Insight

Lowlights of CBO’s Long-Term Budget Outlook 2022

Executive Summary

  • According to the Congressional Budget Office (CBO), debt held by the public will reach 185 percent of gross domestic product in 2052.
  • These updated projections deviate from last year’s report largely as a result of higher inflation over the first 10 years of CBO’s outlook but are largely unchanged in their trajectory.
  • Before long, stabilizing the debt will require an unprecedented fiscal consolidation.

The Long-Term Budget Outlook

The Congressional Budget Office (CBO) released its updated Long-Term Budget Outlook and projected that U.S. debt held by the public will nearly double as a share of the economy by 2052, rising from the current level of 98 percent to 185 percent of gross domestic product (GDP).

Figure 1

The debt as a share of the economy is presently 4 percentage points below what CBO previously estimated, and the debt is expected to be lower over the next 6 years than was previously estimated. The debt outlook largely converges with previous estimates until 2033, at which point the debt is expected to grow incrementally slower than was previously estimated.

The key element of these relatively small departures from last year’s estimates is the effect of inflation on the federal budget. High price growth increases nominal GDP, the denominator in the key budgetary metrics in CBO’s outlook. Relatedly, inflation increases nominal revenue collection and nominal spending as well, and both are elevated in the updated CBO’s baseline.
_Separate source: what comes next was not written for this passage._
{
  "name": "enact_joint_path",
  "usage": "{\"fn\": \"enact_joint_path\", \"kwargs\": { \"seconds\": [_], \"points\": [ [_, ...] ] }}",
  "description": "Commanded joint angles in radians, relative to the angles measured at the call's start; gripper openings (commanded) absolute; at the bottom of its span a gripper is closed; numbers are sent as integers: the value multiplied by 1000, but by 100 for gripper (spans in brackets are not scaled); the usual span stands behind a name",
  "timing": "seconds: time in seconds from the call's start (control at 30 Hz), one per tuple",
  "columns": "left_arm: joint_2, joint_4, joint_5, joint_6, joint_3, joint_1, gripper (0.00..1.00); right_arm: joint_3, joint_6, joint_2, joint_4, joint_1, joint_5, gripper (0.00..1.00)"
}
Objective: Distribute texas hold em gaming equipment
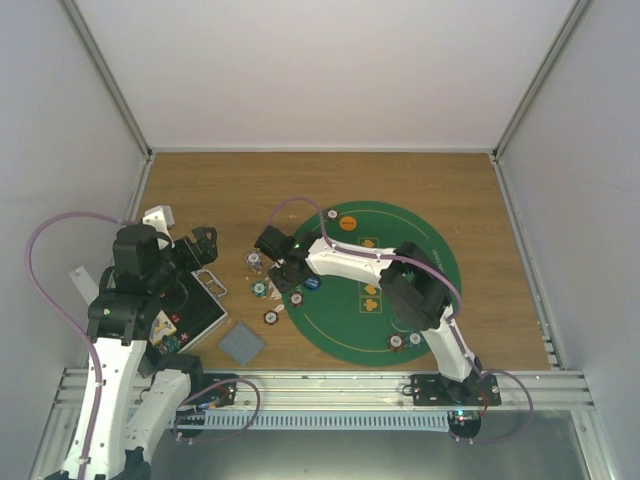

The Federal Reserve’s response to the inflationary environment has been to rapidly increase interest rates, which CBO has necessarily incorporated in its projections. The interaction of all these elements is necessarily complex and grows and recedes in significance over the budget window.

Fundamentally, the budgetary pressures that drive long-term debt growth are unchanged. The United States is projected to spend, on average, 7.3 percent of GDP more than it collects in taxes revenue over the next 30 years.

The long-term outlook reaffirms a trend in the nation’s finances, as Figure 2 illustrates. Despite higher nominal GDP, debt service costs will crowd out other federal expenditures, and in 2047 these costs will exceed all other discretionary programs – such as defense, education, infrastructure – combined.

Figure 2

CBO has also calculated the scale of tackling the budget challenge. To hold debt held by the public as a share of GDP to 100 percent in 2052 would require an annual reduction (relative to CBO projections) in the deficit of 2.8 percent of GDP, about $800 billion in 2027, if begun in 2027.

CBO also highlighted the effect that delay has on the scale of fiscal consolidation needed to meet certain debt targets. For example, CBO estimated the fiscal consolidation (non-interest spending cut or tax increase) necessary to stabilize the debt at 80 percent of GDP by 2052. This more ambitious and prudent target would require an additional 0.7 percentage points as a share of GDP in annual fiscal consolidation than would stabilize the debt at present levels. Delaying this fiscal consolidation until 2032 would add 0.8 percentage points to the required fiscal consolidation, while waiting until 2032 would make the challenge steeped by 1.4 percentage points of GDP. For context, the magnitude of fiscal consolidation contemplated in any of these scenarios significantly dwarfs all but one historical tax increase. Essentially, this challenge would require deliberate fiscal consolidation on an unprecedented scale.